*** Begin section ***

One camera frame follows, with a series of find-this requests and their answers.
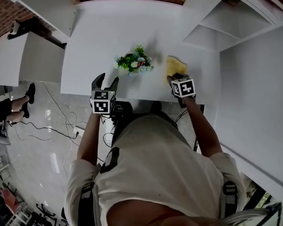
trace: black strap
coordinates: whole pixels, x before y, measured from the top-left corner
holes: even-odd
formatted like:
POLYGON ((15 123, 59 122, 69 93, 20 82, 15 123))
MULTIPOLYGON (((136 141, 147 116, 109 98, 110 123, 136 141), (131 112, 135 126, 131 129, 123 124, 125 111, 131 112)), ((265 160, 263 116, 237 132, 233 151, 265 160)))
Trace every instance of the black strap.
POLYGON ((94 182, 86 184, 81 193, 78 211, 78 226, 95 226, 93 213, 93 194, 92 189, 94 182))
POLYGON ((225 217, 228 217, 236 213, 238 207, 238 191, 236 184, 232 181, 227 181, 223 185, 223 193, 226 196, 225 217))

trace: white table
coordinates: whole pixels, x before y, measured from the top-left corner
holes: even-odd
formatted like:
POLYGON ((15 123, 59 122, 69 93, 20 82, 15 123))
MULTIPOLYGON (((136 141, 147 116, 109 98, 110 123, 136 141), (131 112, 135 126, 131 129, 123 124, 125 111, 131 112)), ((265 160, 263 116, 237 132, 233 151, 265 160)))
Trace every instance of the white table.
POLYGON ((0 38, 0 85, 19 80, 60 82, 65 50, 33 32, 8 40, 0 38))
POLYGON ((214 104, 219 90, 219 53, 182 43, 178 36, 182 6, 150 0, 98 0, 78 5, 63 63, 61 93, 90 95, 91 83, 106 73, 103 86, 119 76, 118 98, 177 101, 165 83, 166 57, 188 65, 197 102, 214 104), (142 43, 154 70, 127 77, 113 67, 142 43))

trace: tiled floor
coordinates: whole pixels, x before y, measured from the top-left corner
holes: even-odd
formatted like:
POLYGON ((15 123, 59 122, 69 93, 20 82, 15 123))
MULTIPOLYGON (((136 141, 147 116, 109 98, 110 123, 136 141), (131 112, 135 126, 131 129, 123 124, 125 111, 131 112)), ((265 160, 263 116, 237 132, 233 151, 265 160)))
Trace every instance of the tiled floor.
MULTIPOLYGON (((30 118, 23 119, 24 122, 31 121, 39 128, 50 127, 59 129, 65 124, 64 115, 67 116, 71 112, 76 114, 76 120, 73 113, 69 115, 68 120, 71 124, 87 122, 91 113, 88 96, 60 94, 59 84, 44 83, 64 113, 63 115, 42 83, 36 83, 35 85, 35 102, 33 105, 28 104, 30 118)), ((20 86, 14 88, 14 91, 11 93, 12 98, 16 99, 23 96, 28 86, 28 82, 21 82, 20 86)), ((137 100, 130 100, 130 102, 133 109, 138 112, 146 112, 151 104, 151 102, 137 100)), ((172 119, 176 119, 183 110, 177 103, 163 103, 163 111, 172 119)), ((78 126, 84 128, 85 124, 82 123, 78 126)), ((178 126, 189 144, 193 146, 195 134, 188 114, 180 119, 178 126)), ((100 125, 98 157, 101 159, 105 159, 109 151, 102 137, 105 133, 110 132, 111 129, 112 123, 109 120, 100 125)), ((68 130, 69 135, 72 136, 73 129, 68 127, 68 130)), ((67 133, 65 126, 60 132, 67 133)), ((33 207, 36 203, 43 203, 59 216, 64 201, 69 165, 76 158, 78 146, 74 144, 72 146, 69 138, 59 134, 48 141, 38 140, 31 137, 31 135, 46 140, 52 138, 55 132, 50 129, 36 130, 31 124, 24 125, 19 123, 13 127, 9 127, 8 136, 11 145, 7 146, 7 152, 11 163, 11 177, 8 181, 18 189, 18 192, 30 206, 33 207), (68 154, 69 156, 64 163, 64 158, 68 154)), ((105 139, 109 143, 109 140, 111 140, 110 135, 106 135, 105 139)))

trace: black and white marker cube
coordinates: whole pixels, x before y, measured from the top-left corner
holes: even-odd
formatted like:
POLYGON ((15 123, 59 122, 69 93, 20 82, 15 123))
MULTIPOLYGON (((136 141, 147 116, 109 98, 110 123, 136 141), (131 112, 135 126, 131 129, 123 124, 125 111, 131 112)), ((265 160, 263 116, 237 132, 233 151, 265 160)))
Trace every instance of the black and white marker cube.
POLYGON ((92 90, 90 103, 93 113, 109 114, 115 102, 115 91, 92 90))
POLYGON ((177 97, 194 96, 196 94, 194 80, 190 77, 171 81, 173 93, 177 97))

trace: green leaves
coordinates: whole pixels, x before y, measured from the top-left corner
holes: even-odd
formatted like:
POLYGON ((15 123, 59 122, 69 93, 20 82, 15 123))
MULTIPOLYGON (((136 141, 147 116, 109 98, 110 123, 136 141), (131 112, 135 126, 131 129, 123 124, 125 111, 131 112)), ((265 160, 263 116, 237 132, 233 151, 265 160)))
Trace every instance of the green leaves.
MULTIPOLYGON (((148 57, 145 55, 143 48, 136 48, 135 52, 138 53, 139 57, 143 57, 145 59, 145 64, 144 64, 145 66, 151 66, 151 63, 149 62, 148 57)), ((133 72, 134 68, 132 68, 131 64, 133 62, 137 62, 137 59, 138 59, 138 56, 136 55, 136 53, 135 53, 135 56, 133 55, 133 53, 131 53, 125 57, 123 56, 120 57, 117 64, 119 67, 128 69, 129 72, 133 72)))

*** End section ***

In the copy, include every line of the entries above exactly and none of the pictures.

**Finished exercise:**
One camera frame follows, with a series of find-this requests and their answers.
trace: black strap
coordinates: whole pixels, x before y, measured from the top-left corner
holes: even-odd
formatted like:
POLYGON ((15 123, 59 122, 69 93, 20 82, 15 123))
MULTIPOLYGON (((136 141, 147 116, 109 98, 110 123, 136 141), (131 112, 135 126, 131 129, 123 124, 125 111, 131 112)), ((265 160, 263 116, 237 132, 233 151, 265 160)))
Trace every instance of the black strap.
POLYGON ((94 182, 86 184, 81 193, 78 211, 78 226, 95 226, 93 213, 93 194, 92 189, 94 182))
POLYGON ((225 217, 228 217, 236 213, 238 207, 238 191, 236 184, 232 181, 227 181, 223 185, 223 193, 226 196, 225 217))

trace: white table
coordinates: whole pixels, x before y, measured from the top-left corner
holes: even-odd
formatted like:
POLYGON ((15 123, 59 122, 69 93, 20 82, 15 123))
MULTIPOLYGON (((136 141, 147 116, 109 98, 110 123, 136 141), (131 112, 135 126, 131 129, 123 124, 125 111, 131 112)), ((265 160, 263 116, 237 132, 233 151, 265 160)))
Trace every instance of the white table.
POLYGON ((0 38, 0 85, 19 80, 60 82, 65 50, 33 32, 8 40, 0 38))
POLYGON ((214 104, 219 90, 219 53, 182 43, 178 36, 182 6, 150 0, 98 0, 78 5, 63 63, 61 93, 90 95, 91 83, 106 73, 103 86, 119 76, 118 98, 177 101, 165 83, 166 57, 188 65, 197 102, 214 104), (142 43, 154 70, 127 77, 113 67, 142 43))

trace: tiled floor
coordinates: whole pixels, x before y, measured from the top-left corner
holes: even-odd
formatted like:
POLYGON ((15 123, 59 122, 69 93, 20 82, 15 123))
MULTIPOLYGON (((136 141, 147 116, 109 98, 110 123, 136 141), (131 112, 135 126, 131 129, 123 124, 125 111, 131 112)), ((265 160, 263 116, 237 132, 233 151, 265 160)))
Trace every instance of the tiled floor.
MULTIPOLYGON (((30 118, 23 119, 24 122, 31 121, 39 128, 50 127, 59 129, 65 124, 64 115, 67 116, 71 112, 76 114, 76 120, 73 113, 69 115, 68 120, 71 124, 87 122, 91 113, 88 96, 60 94, 59 84, 44 83, 64 113, 63 115, 42 83, 36 83, 35 85, 35 102, 33 105, 28 104, 30 118)), ((20 86, 14 88, 14 91, 11 93, 12 98, 16 99, 23 96, 28 86, 28 82, 21 82, 20 86)), ((137 100, 130 100, 130 102, 133 109, 138 112, 146 112, 151 104, 151 102, 137 100)), ((172 119, 176 119, 183 110, 177 103, 163 103, 163 111, 172 119)), ((78 126, 84 128, 85 124, 82 123, 78 126)), ((178 126, 189 144, 193 146, 195 134, 188 114, 180 119, 178 126)), ((100 125, 98 157, 101 159, 105 159, 109 151, 102 137, 105 133, 110 132, 111 129, 112 123, 109 120, 100 125)), ((68 130, 69 135, 72 136, 73 129, 68 127, 68 130)), ((67 133, 65 126, 60 132, 67 133)), ((33 207, 36 203, 43 203, 59 216, 64 201, 69 165, 76 158, 78 146, 74 144, 72 146, 69 138, 59 134, 48 141, 38 140, 31 137, 31 135, 46 140, 52 138, 55 132, 50 129, 36 130, 31 124, 24 125, 19 123, 13 127, 9 127, 8 136, 11 145, 7 146, 7 152, 11 163, 11 177, 8 181, 18 189, 18 192, 30 206, 33 207), (68 154, 69 156, 64 163, 64 158, 68 154)), ((105 139, 109 143, 109 140, 111 140, 110 135, 106 135, 105 139)))

trace: black and white marker cube
coordinates: whole pixels, x before y, measured from the top-left corner
holes: even-odd
formatted like:
POLYGON ((15 123, 59 122, 69 93, 20 82, 15 123))
MULTIPOLYGON (((136 141, 147 116, 109 98, 110 123, 136 141), (131 112, 135 126, 131 129, 123 124, 125 111, 131 112)), ((265 160, 263 116, 237 132, 233 151, 265 160)))
Trace every instance of the black and white marker cube.
POLYGON ((92 90, 90 103, 93 113, 109 114, 115 102, 115 91, 92 90))
POLYGON ((177 97, 194 96, 196 94, 194 80, 190 77, 171 81, 173 93, 177 97))

trace: green leaves
coordinates: whole pixels, x before y, measured from the top-left corner
holes: even-odd
formatted like:
POLYGON ((15 123, 59 122, 69 93, 20 82, 15 123))
MULTIPOLYGON (((136 141, 147 116, 109 98, 110 123, 136 141), (131 112, 135 126, 131 129, 123 124, 125 111, 131 112)), ((265 160, 263 116, 237 132, 233 151, 265 160)))
Trace every instance of the green leaves.
MULTIPOLYGON (((148 57, 145 55, 143 48, 136 48, 135 52, 138 53, 139 57, 143 57, 145 59, 145 64, 144 64, 145 66, 151 66, 151 63, 149 62, 148 57)), ((133 72, 134 68, 132 68, 131 64, 133 62, 137 62, 137 59, 138 59, 138 56, 136 55, 136 53, 135 53, 135 56, 133 55, 133 53, 131 53, 125 57, 123 56, 120 57, 117 64, 119 67, 128 69, 129 72, 133 72)))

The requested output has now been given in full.